Esperimenti del genere si stanno facendo strada nel Lazio. A Roma il IX municipio ha presentato un progetto di comunità energetica e partecipato a un apposito bando regionale

Avviare sul territorio progetti di comunità energetiche, coinvolgendo enti, associazioni e cittadinanza. È l'obiettivo fissato da una risoluzione approvata dal Consiglio dell'VIII municipio di Roma. Cos'è una "comunità energetica"? Un'associazione di cittadini, attività commerciali, istituzioni che decide di dotarsi di infrastrutture per la produzione di energia, da fonti rinnovabili, e per l'autoconsumo attraverso un modello basato sulla condivisione. Esperimenti del genere si stanno facendo strada nel Lazio, anche grazie a finanziamenti stanziati dalla Regione. Nella Capitale abbiamo l'esempio del IX municipio che ha presentato un progetto di comunità energetica e partecipato a un bando apposito regionale. Ora anche il territorio tra Garbatella, San Paolo e l'Ardeatino vaglia questa possibilità. 

Le richieste del Consiglio municipale

I consiglieri hanno impegnato a tal proposito il presidente Amedeo Ciaccheri e i suoi assessori, con una risoluzione approvata in aula lo scorso 4 maggio all'unanimità, a "istituire - si legge all'interno dell'atto - un tavolo di lavoro con la cittadinanza, tecnici, imprese, associazioni, scuole, commercianti, enti locali, che definisca una strategia comune di promozione delle comunità energetica sul territorio". Oltre a individuare "strumenti per agevolare l'adesione dei cittadini alle comunità energetiche aiutandoli a gestire la complessità delle questioni tecniche burocratiche, amministrative ed economiche legate alle comunità energetiche".

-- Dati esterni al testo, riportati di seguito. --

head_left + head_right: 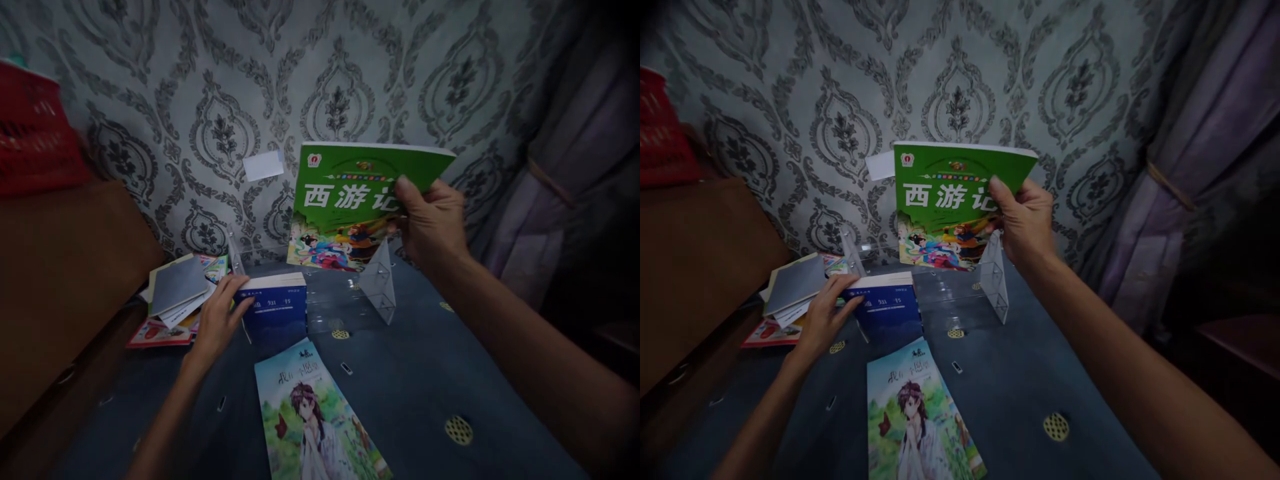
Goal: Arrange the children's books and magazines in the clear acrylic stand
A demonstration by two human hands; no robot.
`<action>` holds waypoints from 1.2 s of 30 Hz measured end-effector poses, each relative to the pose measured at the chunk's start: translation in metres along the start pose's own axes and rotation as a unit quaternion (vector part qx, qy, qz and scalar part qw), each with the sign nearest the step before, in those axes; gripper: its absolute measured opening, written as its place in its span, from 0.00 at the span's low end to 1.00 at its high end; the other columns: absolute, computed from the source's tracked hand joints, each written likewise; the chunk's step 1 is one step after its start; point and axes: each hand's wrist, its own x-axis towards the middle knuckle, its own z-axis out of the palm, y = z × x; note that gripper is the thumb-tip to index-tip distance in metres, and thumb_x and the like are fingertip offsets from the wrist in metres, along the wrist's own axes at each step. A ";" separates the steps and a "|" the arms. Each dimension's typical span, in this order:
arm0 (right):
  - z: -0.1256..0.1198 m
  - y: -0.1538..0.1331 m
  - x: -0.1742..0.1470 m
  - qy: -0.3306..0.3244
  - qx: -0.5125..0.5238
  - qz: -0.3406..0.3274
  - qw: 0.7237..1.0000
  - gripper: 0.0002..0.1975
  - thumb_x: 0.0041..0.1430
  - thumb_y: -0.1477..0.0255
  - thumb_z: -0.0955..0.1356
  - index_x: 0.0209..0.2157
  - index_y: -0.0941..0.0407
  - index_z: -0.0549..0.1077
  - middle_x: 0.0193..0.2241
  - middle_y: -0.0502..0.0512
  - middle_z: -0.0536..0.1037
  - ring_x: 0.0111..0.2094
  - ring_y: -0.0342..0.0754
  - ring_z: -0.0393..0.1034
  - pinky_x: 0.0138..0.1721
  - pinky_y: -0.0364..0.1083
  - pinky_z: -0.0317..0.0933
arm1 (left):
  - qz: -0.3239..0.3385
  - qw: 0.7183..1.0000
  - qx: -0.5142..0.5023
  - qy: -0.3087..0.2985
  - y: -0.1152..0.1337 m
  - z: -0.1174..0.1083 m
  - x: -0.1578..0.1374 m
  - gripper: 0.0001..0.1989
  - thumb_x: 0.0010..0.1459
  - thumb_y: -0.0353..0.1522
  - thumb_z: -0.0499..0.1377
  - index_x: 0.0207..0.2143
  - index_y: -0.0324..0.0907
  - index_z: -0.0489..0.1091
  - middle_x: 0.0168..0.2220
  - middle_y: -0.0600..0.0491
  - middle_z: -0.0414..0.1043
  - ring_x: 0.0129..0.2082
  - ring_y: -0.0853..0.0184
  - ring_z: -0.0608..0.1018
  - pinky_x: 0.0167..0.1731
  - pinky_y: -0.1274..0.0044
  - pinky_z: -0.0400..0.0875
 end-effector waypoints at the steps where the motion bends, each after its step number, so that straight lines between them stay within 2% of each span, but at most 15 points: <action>1: 0.001 0.001 0.001 -0.001 0.002 -0.005 1.000 0.19 0.40 0.57 0.80 0.32 0.52 0.77 0.29 0.48 0.81 0.18 0.40 0.66 0.09 0.38 0.55 | 0.000 1.000 -0.003 0.003 -0.001 0.001 0.000 0.15 0.66 0.38 0.56 0.54 0.46 0.68 0.52 0.48 0.71 0.54 0.59 0.75 0.54 0.68 0.69; 5: 0.005 0.003 0.001 -0.012 0.000 -0.029 0.999 0.20 0.42 0.55 0.79 0.31 0.52 0.77 0.27 0.46 0.79 0.18 0.40 0.67 0.09 0.38 0.56 | -0.011 1.000 -0.023 0.000 -0.006 0.005 -0.001 0.15 0.66 0.40 0.56 0.53 0.46 0.68 0.52 0.48 0.70 0.54 0.58 0.74 0.55 0.68 0.69; 10: 0.004 0.003 -0.001 -0.042 0.003 -0.029 0.999 0.20 0.44 0.54 0.78 0.32 0.52 0.76 0.24 0.45 0.76 0.17 0.39 0.65 0.10 0.38 0.57 | -0.046 0.997 -0.040 -0.040 -0.012 0.008 0.001 0.19 0.65 0.44 0.55 0.55 0.46 0.64 0.51 0.49 0.73 0.50 0.59 0.76 0.53 0.67 0.70; 16: -0.002 0.010 -0.007 -0.106 -0.016 0.046 0.993 0.21 0.41 0.52 0.79 0.29 0.52 0.76 0.22 0.44 0.76 0.15 0.39 0.64 0.09 0.38 0.56 | -0.058 0.997 -0.027 -0.040 -0.011 0.008 0.002 0.19 0.65 0.45 0.54 0.54 0.47 0.65 0.50 0.51 0.74 0.48 0.61 0.77 0.50 0.71 0.70; 22: 0.003 0.028 -0.010 -0.168 -0.034 0.138 0.975 0.19 0.44 0.53 0.79 0.31 0.51 0.78 0.22 0.45 0.76 0.17 0.39 0.67 0.10 0.37 0.57 | -0.063 0.997 -0.031 -0.034 -0.011 0.008 0.003 0.19 0.64 0.45 0.55 0.53 0.47 0.67 0.49 0.52 0.74 0.46 0.61 0.78 0.47 0.72 0.72; 26: 0.016 0.047 -0.015 -0.182 -0.018 0.174 0.968 0.18 0.45 0.56 0.79 0.33 0.52 0.79 0.25 0.47 0.78 0.19 0.40 0.68 0.11 0.39 0.58 | -0.066 0.996 -0.041 -0.035 -0.010 0.009 0.003 0.18 0.64 0.44 0.56 0.53 0.47 0.66 0.48 0.52 0.74 0.46 0.62 0.77 0.48 0.72 0.71; 30: 0.041 0.067 -0.031 -0.193 0.000 0.193 0.962 0.16 0.45 0.56 0.78 0.30 0.52 0.79 0.26 0.50 0.79 0.19 0.41 0.67 0.12 0.40 0.59 | -0.056 0.996 -0.057 -0.028 -0.008 0.012 0.002 0.17 0.65 0.42 0.55 0.53 0.47 0.65 0.50 0.50 0.73 0.50 0.61 0.76 0.52 0.70 0.69; 36: 0.074 0.082 -0.048 -0.209 0.040 0.247 0.945 0.18 0.42 0.57 0.79 0.31 0.52 0.79 0.29 0.50 0.81 0.21 0.41 0.69 0.13 0.39 0.62 | -0.046 0.997 -0.055 0.022 -0.002 0.013 -0.001 0.17 0.65 0.41 0.56 0.53 0.47 0.67 0.49 0.47 0.68 0.53 0.59 0.72 0.56 0.68 0.66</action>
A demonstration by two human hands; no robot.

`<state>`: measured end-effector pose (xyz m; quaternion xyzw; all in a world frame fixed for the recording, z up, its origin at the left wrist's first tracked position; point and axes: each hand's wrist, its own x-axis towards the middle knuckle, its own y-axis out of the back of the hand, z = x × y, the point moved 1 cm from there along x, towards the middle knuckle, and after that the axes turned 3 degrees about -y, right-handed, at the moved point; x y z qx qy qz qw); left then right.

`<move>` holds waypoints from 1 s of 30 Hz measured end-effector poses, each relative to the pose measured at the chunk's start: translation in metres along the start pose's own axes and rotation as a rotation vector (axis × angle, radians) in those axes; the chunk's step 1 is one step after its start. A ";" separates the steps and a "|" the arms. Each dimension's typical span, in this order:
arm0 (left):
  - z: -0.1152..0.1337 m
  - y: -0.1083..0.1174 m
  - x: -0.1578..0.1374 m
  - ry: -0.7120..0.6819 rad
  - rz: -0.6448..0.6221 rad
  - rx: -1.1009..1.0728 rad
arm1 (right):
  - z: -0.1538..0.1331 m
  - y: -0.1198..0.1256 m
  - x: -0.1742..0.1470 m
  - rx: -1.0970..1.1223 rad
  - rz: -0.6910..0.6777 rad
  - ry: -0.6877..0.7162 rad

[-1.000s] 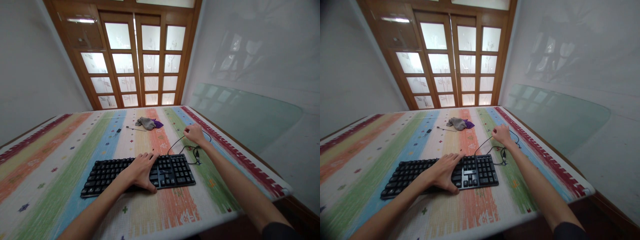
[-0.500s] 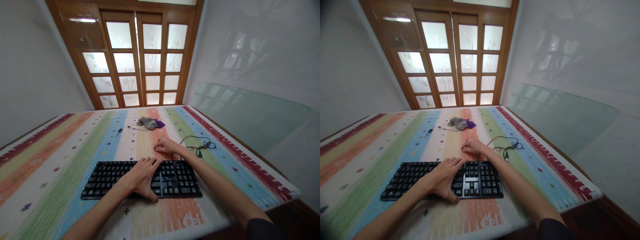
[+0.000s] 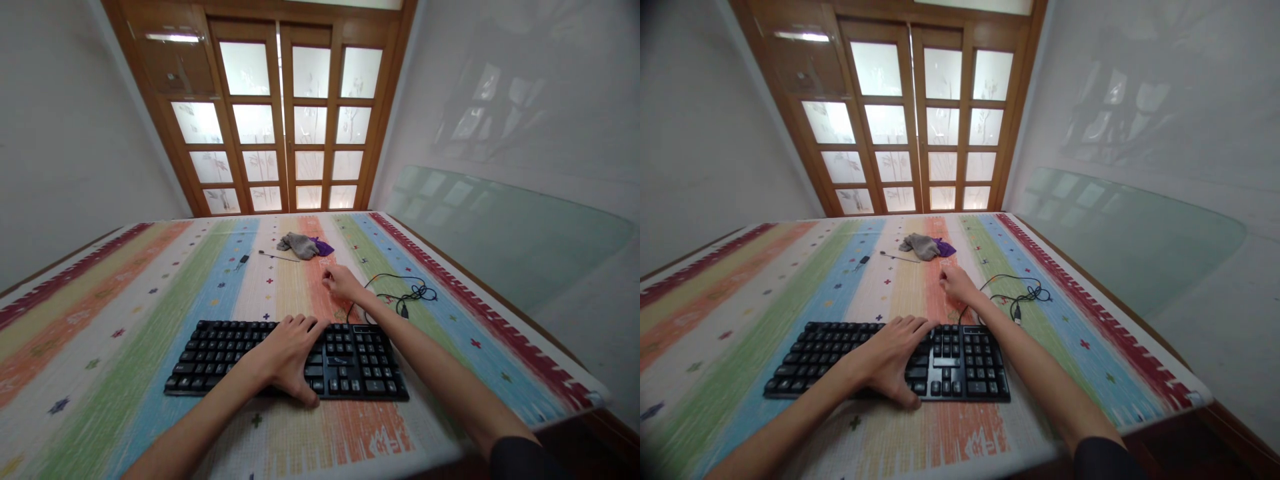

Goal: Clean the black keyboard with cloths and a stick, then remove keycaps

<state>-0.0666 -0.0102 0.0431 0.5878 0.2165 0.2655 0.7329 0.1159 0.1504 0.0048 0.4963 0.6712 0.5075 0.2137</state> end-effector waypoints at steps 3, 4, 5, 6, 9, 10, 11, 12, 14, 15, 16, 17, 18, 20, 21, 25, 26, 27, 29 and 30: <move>0.000 0.000 -0.001 0.006 0.000 -0.018 | 0.010 0.005 0.000 0.031 0.050 -0.045; 0.000 0.000 -0.001 0.005 0.002 -0.021 | 0.013 0.008 -0.002 0.042 0.057 -0.051; 0.000 0.000 -0.001 0.003 0.004 -0.022 | 0.015 0.010 -0.006 0.051 0.062 -0.054; 0.000 -0.001 -0.001 0.003 0.004 -0.022 | 0.016 0.013 -0.011 0.059 0.068 -0.057; 0.001 -0.001 -0.002 0.003 0.002 -0.013 | 0.022 0.024 -0.037 0.099 0.077 -0.019; 0.001 -0.001 -0.002 0.002 0.001 -0.009 | 0.024 0.028 -0.049 0.139 0.079 0.044; 0.001 -0.001 -0.002 0.000 0.002 -0.004 | 0.027 0.032 -0.061 0.175 0.076 0.099; 0.001 -0.001 -0.002 -0.002 0.004 -0.001 | 0.031 0.037 -0.074 0.205 0.059 0.138; 0.001 -0.001 -0.001 -0.005 0.008 0.001 | 0.039 0.047 -0.100 0.271 0.004 0.170; 0.001 0.000 -0.001 -0.006 0.011 0.000 | 0.044 0.051 -0.111 0.306 -0.050 0.168; 0.001 0.000 -0.001 -0.007 0.012 -0.004 | 0.049 0.056 -0.120 0.346 -0.105 0.163; 0.001 0.000 -0.001 -0.007 0.013 -0.009 | 0.054 0.060 -0.129 0.382 -0.156 0.160; 0.000 0.000 -0.001 -0.007 0.012 -0.012 | 0.058 0.063 -0.135 0.408 -0.205 0.164; 0.000 0.000 -0.001 -0.003 0.009 -0.019 | 0.067 0.068 -0.145 0.437 -0.274 0.174; -0.001 -0.001 -0.001 -0.002 0.009 -0.022 | 0.070 0.070 -0.148 0.437 -0.289 0.172; -0.003 -0.002 -0.002 -0.003 0.017 -0.035 | 0.078 0.070 -0.153 0.320 -0.239 0.158; -0.003 -0.002 -0.002 -0.001 0.020 -0.037 | 0.079 0.069 -0.153 0.281 -0.223 0.152; -0.003 -0.001 -0.002 0.002 0.022 -0.037 | 0.079 0.068 -0.152 0.252 -0.212 0.138; -0.003 0.001 -0.002 0.010 0.026 -0.036 | 0.081 0.066 -0.148 0.223 -0.201 0.074; -0.003 0.003 -0.002 0.014 0.026 -0.034 | 0.082 0.065 -0.144 0.211 -0.190 0.033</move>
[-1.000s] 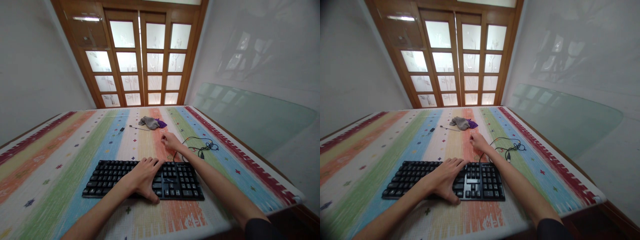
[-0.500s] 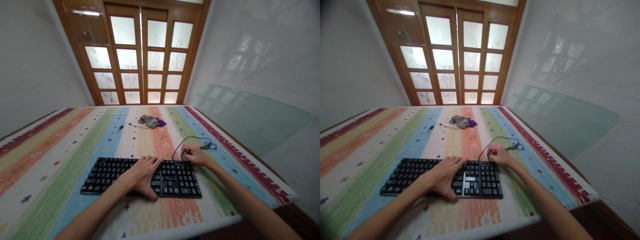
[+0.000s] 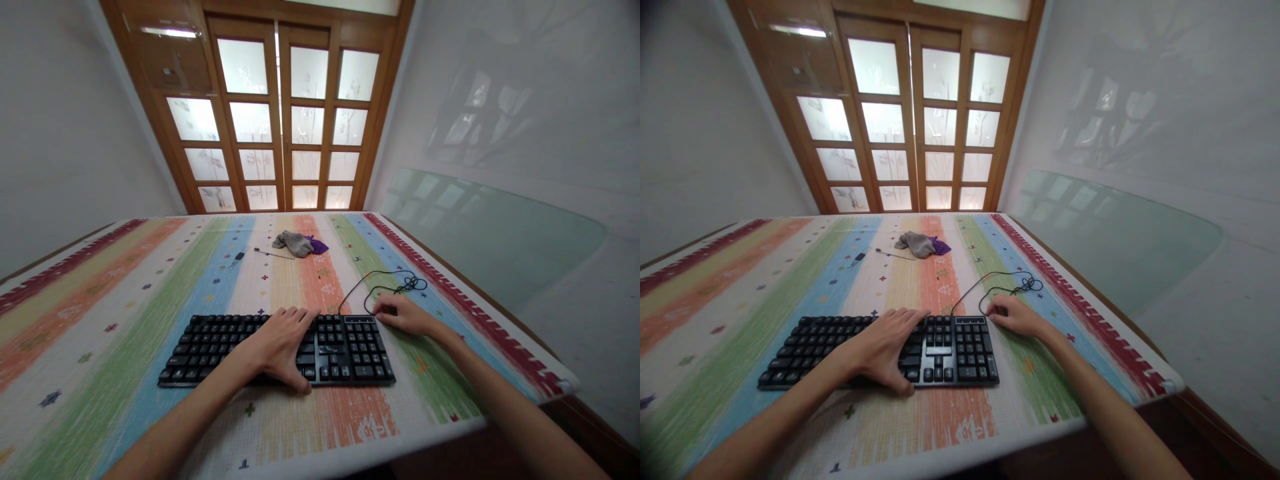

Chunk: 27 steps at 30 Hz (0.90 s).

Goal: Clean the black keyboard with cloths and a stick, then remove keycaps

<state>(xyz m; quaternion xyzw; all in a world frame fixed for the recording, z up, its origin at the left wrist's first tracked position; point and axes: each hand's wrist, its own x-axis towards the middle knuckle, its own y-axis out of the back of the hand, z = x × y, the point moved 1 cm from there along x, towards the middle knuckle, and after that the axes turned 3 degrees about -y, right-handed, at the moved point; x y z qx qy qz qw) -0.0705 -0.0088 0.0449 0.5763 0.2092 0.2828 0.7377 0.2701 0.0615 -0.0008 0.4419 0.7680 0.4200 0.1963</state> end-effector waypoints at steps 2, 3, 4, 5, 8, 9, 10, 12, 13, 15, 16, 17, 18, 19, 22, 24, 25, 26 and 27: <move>0.000 0.003 0.001 0.008 0.001 0.008 | 0.004 0.001 0.010 -0.038 0.061 -0.069; 0.000 0.004 0.001 0.014 0.001 0.012 | 0.005 0.002 0.016 -0.069 0.105 -0.097; 0.000 0.005 0.002 0.020 -0.001 0.015 | 0.007 0.003 0.022 -0.103 0.153 -0.126; 0.000 0.005 0.002 0.026 -0.002 0.018 | 0.009 0.004 0.029 -0.142 0.202 -0.158; -0.002 0.003 0.004 0.037 -0.001 0.021 | 0.011 0.003 0.046 -0.244 0.314 -0.246; -0.003 0.003 0.005 0.039 -0.001 0.021 | 0.012 0.002 0.051 -0.267 0.335 -0.262; -0.004 0.002 0.006 0.042 -0.001 0.022 | 0.012 0.001 0.056 -0.283 0.349 -0.271; -0.006 0.002 0.008 0.051 -0.003 0.024 | 0.012 -0.001 0.063 -0.298 0.358 -0.276; -0.007 0.002 0.009 0.058 -0.003 0.026 | 0.012 -0.003 0.066 -0.303 0.360 -0.279; -0.009 0.002 0.012 0.070 0.001 0.032 | 0.011 -0.005 0.070 -0.310 0.364 -0.288; -0.010 0.002 0.013 0.077 0.005 0.034 | 0.011 -0.007 0.071 -0.311 0.366 -0.290; -0.012 0.002 0.014 0.085 0.009 0.035 | 0.010 -0.008 0.071 -0.310 0.368 -0.290; -0.013 0.002 0.014 0.092 0.013 0.033 | 0.008 -0.009 0.070 -0.310 0.369 -0.287; -0.014 0.001 0.015 0.097 0.017 0.030 | 0.006 -0.010 0.069 -0.307 0.368 -0.277; -0.016 -0.001 0.016 0.097 0.020 0.015 | -0.004 -0.012 0.064 -0.236 0.330 -0.198; -0.016 -0.001 0.017 0.091 0.014 0.008 | -0.012 -0.012 0.060 -0.142 0.261 -0.127; -0.016 -0.001 0.018 0.086 0.011 0.004 | -0.017 -0.012 0.058 -0.098 0.217 -0.094; -0.016 -0.001 0.018 0.080 0.008 0.000 | -0.021 -0.012 0.057 -0.069 0.173 -0.066; -0.016 -0.001 0.020 0.070 0.009 -0.003 | -0.025 -0.012 0.056 -0.057 0.135 -0.041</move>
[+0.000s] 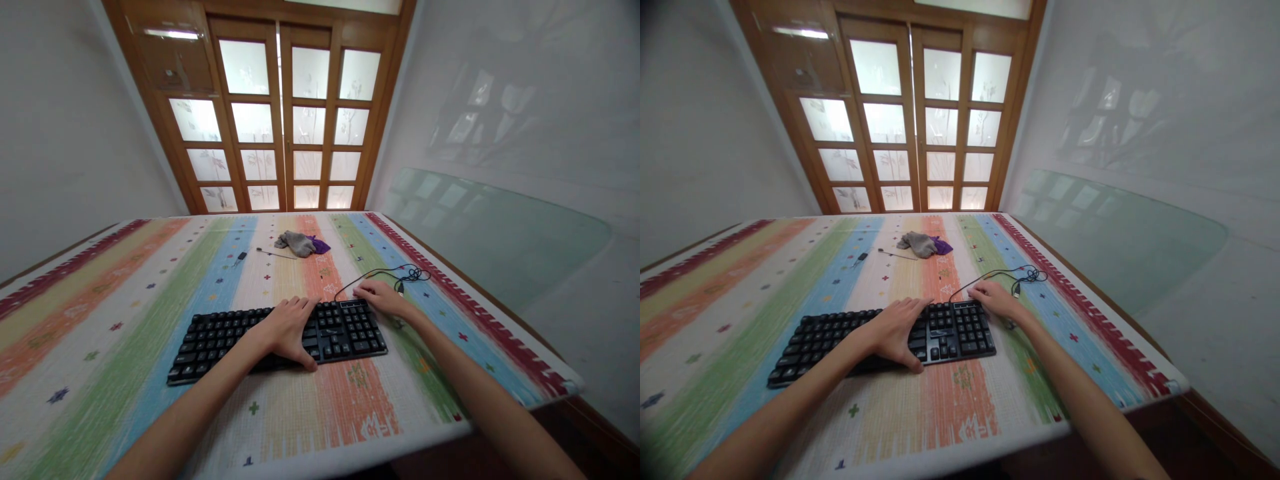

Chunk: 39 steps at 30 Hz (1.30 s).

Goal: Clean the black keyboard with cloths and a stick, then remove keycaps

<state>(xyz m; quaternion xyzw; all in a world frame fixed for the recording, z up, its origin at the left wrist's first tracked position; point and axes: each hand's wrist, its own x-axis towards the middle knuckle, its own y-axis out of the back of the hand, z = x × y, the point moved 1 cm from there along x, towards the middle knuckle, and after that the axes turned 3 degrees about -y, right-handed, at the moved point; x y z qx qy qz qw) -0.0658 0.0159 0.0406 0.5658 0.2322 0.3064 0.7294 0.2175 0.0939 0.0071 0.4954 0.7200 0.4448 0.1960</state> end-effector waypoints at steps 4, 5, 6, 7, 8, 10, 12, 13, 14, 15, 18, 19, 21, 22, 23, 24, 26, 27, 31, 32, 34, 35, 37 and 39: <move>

Necessario anche "un confronto con gli altri municipi di Roma capitale per favorire lo scambio di buone pratiche". Tra gli obiettivi quindi quello di "individuare edifici pubblici sul territorio del municipio da mettere a disposizione per installare impianti fotovoltaici da destinare alle comunità energetiche con particolare attenzione al coinvolgimento delle scuole di ogni ordine e grado". 

Il quadro nel Lazio

Insomma, le comunità energetiche fanno risparmiare, creano occupazione, riducono le emissioni di C02, e stanno prendendo piede nel dibattito cittadino su ambiente ed energia. In prima linea per la loro promozione l'assessora alla Transizione ecologica Roberta Lombardi, che in un'intervista al nostro giornale ne ha ribadito le enormi potenzialità sottolineando l'interesse suscitato dai progetti sul territorio.

"Più di 50 amministrazioni pubbliche locali (del Lazio, ndr) hanno risposto all'invito ed alcune hanno già una delibera di indirizzo e hanno fatto i primi passi per la costituzione delle comunità" ha dichiarato. "Particolarmente attivi sono i sindaci del reatino, del basso Lazio, ma anche della Tuscia e dell'area intorno a Bracciano. Ci sono già progetti in essere, i prossimi mesi saranno davvero decisivi in questo processo, ciascuna amministrazione sta incontrando, alla presenza della cittadinanza, il gruppo di lavoro della Sapienza". Lo scorso ottobre l'inaugurazione a Ventotene della prima comunità energetica del Lazio.